▶ [Exercise prompt]:
The required result is a copy of each line below in which "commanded" appears.

(Beginning of Input data)

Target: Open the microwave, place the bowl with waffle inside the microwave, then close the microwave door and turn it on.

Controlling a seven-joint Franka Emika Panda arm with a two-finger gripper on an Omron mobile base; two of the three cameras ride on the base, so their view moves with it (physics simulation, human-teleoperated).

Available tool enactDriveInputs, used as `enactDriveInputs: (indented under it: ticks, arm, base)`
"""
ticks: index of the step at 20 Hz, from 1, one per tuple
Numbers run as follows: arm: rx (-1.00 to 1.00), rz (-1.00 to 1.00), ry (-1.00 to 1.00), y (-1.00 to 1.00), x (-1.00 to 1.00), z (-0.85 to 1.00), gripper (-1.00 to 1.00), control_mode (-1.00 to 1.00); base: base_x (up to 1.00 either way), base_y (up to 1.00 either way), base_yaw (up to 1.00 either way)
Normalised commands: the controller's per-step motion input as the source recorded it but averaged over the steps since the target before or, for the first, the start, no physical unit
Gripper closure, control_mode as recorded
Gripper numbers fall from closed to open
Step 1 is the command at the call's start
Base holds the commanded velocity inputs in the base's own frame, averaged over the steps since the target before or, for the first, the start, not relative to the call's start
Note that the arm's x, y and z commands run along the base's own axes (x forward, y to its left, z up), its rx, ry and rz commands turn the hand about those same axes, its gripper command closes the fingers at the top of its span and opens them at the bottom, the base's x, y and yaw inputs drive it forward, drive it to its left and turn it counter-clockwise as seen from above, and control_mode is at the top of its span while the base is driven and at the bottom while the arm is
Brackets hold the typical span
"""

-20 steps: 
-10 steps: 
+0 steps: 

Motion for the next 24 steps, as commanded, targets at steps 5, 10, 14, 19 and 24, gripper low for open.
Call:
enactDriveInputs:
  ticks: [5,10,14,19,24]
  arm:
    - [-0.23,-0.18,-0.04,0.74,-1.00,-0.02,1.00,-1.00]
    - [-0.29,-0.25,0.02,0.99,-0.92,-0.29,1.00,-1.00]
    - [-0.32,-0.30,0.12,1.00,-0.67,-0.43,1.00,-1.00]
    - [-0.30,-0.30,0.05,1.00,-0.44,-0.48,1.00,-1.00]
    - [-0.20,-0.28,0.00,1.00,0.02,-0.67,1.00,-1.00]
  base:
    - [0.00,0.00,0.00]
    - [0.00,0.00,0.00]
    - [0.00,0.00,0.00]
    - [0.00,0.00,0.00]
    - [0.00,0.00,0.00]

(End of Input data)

▶ [Solution]:
Base holds the commanded velocity inputs in the base's own frame, averaged over the steps since the target before or, for the first, the start, not relative to the call's start
Motion for the next 24 steps, as commanded, targets at steps 5, 10, 14, 19 and 24, gripper low for open.

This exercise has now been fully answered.